• To do: The full listing, start to finish: write it out again exactly.

• Dataset extract:
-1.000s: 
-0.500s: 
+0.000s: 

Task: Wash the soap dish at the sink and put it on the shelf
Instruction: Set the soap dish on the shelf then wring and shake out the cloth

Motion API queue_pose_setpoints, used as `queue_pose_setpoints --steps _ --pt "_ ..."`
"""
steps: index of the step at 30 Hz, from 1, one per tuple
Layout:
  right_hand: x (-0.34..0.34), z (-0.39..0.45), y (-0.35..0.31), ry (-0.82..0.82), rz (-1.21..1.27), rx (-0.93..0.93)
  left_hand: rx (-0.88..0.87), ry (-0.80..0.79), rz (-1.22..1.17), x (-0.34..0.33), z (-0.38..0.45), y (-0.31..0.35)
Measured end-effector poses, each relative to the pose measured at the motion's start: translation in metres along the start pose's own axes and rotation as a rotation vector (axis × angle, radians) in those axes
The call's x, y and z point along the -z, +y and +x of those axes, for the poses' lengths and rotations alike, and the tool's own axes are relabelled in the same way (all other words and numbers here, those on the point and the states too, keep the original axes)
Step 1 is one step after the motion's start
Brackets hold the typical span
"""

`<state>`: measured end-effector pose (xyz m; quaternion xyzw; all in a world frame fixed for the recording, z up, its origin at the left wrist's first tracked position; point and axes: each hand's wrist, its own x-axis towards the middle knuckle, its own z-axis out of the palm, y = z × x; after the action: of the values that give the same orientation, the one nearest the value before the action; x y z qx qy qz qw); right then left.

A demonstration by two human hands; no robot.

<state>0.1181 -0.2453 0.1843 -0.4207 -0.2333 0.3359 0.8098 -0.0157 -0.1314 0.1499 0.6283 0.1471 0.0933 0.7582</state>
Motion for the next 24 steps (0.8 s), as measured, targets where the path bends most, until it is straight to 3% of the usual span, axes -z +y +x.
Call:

• Reply:
-1.000s: 
-0.500s: 
+0.000s: 

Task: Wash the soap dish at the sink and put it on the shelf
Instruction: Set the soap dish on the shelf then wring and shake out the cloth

Motion API queue_pose_setpoints, used as `queue_pose_setpoints --steps _ --pt "_ ..."`
"""
steps: index of the step at 30 Hz, from 1, one per tuple
Layout:
  right_hand: x (-0.34..0.34), z (-0.39..0.45), y (-0.35..0.31), ry (-0.82..0.82), rz (-1.21..1.27), rx (-0.93..0.93)
  left_hand: rx (-0.88..0.87), ry (-0.80..0.79), rz (-1.22..1.17), x (-0.34..0.33), z (-0.38..0.45), y (-0.31..0.35)
Measured end-effector poses, each relative to the pose measured at the motion's start: translation in metres along the start pose's own axes and rotation as a rotation vector (axis × angle, radians) in those axes
The call's x, y and z point along the -z, +y and +x of those axes, for the poses' lengths and rotations alike, and the tool's own axes are relabelled in the same way (all other words and numbers here, those on the point and the states too, keep the original axes)
Step 1 is one step after the motion's start
Brackets hold the typical span
"""

`<state>`: measured end-effector pose (xyz m; quaternion xyzw; all in a world frame fixed for the recording, z up, its origin at the left wrist's first tracked position; point and axes: each hand's wrist, its own x-axis towards the middle knuckle, its own z-axis out of the palm, y = z × x; after the action: of the values that give the same orientation, the one nearest the value before the action; x y z qx qy qz qw); right then left.

A demonstration by two human hands; no robot.

<state>0.1181 -0.2453 0.1843 -0.4207 -0.2333 0.3359 0.8098 -0.0157 -0.1314 0.1499 0.6283 0.1471 0.0933 0.7582</state>
Motion for the next 24 steps (0.8 s), as measured, targets where the path bends most, until it is straight to 3% of the usual span, axes -z +y +x.
Call:

This answer is complete as written.